Learning containers from the bottom up

_ktx2 · on Nov 19, 2021

This is a great article.

I disagree with this:

> Now, when you have a decent understanding of containers - from both the implementation and usage standpoints - it's time to tell you the truth. Containers aren't Linux processes!

This is a bit of wordplay, I'm assuming, in absence of a word that defines the operating system features that power the concept of containers. To Linux, there is no (to my knowledge) concept of a "container". The container runtime runs your process(es) as the parent and uses the operating systems features to isolate it and restrict it/them. A virtual machine would just be a full emulated version of this, rather than using the operating system to virtualize the network stack. The author is right in that there is no such thing as a container, but only as much as containing is a thing you do, imo. What users think of containers are still just processes though, and I don't think that's an entirely useless abstraction to be cognizant of.

otterley · on Nov 19, 2021

I would go even further - containers are process trees. They just happen to be process trees with the following attributes: (a) they (usually) have separate namespaces (network/pid/uts/cgroups/mount); (b) they (usually) have dropped capabilities; and (c) they (usually) are in cgroups that have resource reservations and/or limits.

Under the hood, that's all containers are!

stevebmark · on Nov 20, 2021

I think it’s important to understand that containers aren’t Linux processes. Containers can run more than one process. Containers can be stopped and restarted even though the initial process is gone forever. And containers have their own isolated writable layer.
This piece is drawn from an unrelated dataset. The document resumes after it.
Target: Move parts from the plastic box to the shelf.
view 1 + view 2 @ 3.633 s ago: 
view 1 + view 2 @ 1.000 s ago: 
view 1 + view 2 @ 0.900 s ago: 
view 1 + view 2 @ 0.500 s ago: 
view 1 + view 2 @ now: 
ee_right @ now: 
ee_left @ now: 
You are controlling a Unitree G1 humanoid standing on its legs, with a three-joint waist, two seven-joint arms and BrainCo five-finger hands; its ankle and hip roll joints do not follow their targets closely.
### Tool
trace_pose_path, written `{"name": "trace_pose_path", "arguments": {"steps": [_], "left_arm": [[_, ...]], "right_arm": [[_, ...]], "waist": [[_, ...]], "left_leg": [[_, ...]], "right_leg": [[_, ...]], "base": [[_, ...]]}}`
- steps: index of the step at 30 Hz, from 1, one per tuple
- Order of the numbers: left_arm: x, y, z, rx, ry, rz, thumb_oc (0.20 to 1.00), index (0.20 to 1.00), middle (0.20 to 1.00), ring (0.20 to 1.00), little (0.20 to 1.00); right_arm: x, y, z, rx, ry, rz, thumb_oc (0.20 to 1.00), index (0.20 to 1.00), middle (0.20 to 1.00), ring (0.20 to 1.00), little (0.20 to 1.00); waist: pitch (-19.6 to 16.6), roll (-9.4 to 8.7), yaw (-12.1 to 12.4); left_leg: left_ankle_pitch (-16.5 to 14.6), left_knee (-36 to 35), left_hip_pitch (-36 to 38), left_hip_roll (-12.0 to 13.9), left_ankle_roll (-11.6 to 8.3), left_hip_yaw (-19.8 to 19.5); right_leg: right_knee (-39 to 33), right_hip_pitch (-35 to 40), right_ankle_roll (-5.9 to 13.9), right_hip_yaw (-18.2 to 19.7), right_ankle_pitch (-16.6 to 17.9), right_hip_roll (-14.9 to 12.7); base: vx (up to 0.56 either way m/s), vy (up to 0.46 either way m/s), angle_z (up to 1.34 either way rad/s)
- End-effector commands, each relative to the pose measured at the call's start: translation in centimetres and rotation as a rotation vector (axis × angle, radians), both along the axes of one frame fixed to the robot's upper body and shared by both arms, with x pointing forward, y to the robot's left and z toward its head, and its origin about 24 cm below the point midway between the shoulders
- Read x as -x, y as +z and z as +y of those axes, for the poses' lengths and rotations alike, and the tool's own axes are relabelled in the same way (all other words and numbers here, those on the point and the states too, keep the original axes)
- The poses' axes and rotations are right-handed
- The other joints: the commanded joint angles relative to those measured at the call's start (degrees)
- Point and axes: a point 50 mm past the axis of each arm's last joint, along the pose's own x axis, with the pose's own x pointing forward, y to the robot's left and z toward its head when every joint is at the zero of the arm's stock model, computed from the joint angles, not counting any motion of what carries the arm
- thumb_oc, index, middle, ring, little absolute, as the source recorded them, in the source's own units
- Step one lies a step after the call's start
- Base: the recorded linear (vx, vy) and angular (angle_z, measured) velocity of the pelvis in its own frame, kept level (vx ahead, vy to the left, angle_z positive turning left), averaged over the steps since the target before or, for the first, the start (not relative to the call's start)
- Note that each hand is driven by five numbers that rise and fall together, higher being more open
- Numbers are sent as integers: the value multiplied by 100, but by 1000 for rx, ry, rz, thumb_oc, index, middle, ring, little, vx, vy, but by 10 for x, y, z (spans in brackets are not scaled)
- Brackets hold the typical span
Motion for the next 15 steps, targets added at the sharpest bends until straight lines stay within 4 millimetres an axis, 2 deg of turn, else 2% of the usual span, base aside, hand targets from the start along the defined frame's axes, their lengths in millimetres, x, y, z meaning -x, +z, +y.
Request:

jandrewrogers · on Nov 20, 2021

The container runtime intercepts some syscalls, altering the observable behaviors of the kernel in ways that can adversely impact software that is otherwise perfectly designed to operate outside the container runtime. Normal processes don’t have their syscalls intercepted and this is material difference to the extent it is not transparent.

If running the same properly designed software exhibits material differences in behavior between a bare metal process and a containerized process, then they aren’t the same as a matter of practical semantics. Ironically, virtualized processes have much closer equivalence to a bare metal process than containerized processes in practice.

Saying a container is “just a process” is like saying a virtual machine is “just a process”, both are true in some sense depending on how you define “process”. But as a matter of practical engineering, they are different kinds of things.

_ktx2 · on Nov 20, 2021

Are you talking about SecComp and namespacing?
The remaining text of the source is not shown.